In 2015 the district had about 900 students.

The district superintendent is Dr. Darryl Henson, who was selected in 2020.

==History==

Michael Seabolt became the superintendent in 2015.

Marlin ISD received an "academically unacceptable" rating from the Texas Education Agency (TEA) in 2011. In 2013 and 2014 the TEA gave it "improvement required". In September 2015 the TEA sent a letter stating that it planned to revoke the accreditation as of July 1, 2016, which would lead to the closure of the district. Stephanie Butts of the Waco Tribune-Herald wrote that the announcement caught Marlin ISD officials "off guard".

In response, Marlin ISD filed a request for an informal review of the closure. The announcement resulted in a meeting being held by the Saved Our Schools volunteer organization. In November 2015 the TEA gave a temporary reprieve requiring academic improvement.
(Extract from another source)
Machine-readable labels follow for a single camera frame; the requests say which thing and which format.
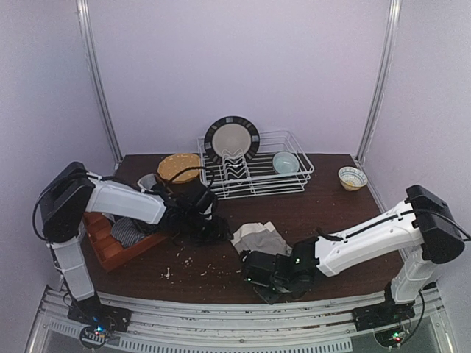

In August 2016 the district received another poor rating from the TEA, but instead of closing the district the TEA moved to take over its operations.

Marlin ISD's TEA accreditation was revoked in 2018. The TEA took over the district. TEA control is scheduled to end in 2026.

==Schools==
- Marlin High School (Grades 9-12)
- Marlin Junior Academy (Grades 6-8) - Middle school
- Marlin Primary Academy (Grades PK-5) - Elementary school

The elementary and middle school campuses were previously Marlin Elementary School and Marlin Middle School, but in 2015 the names were changed due to a rule from the TEA.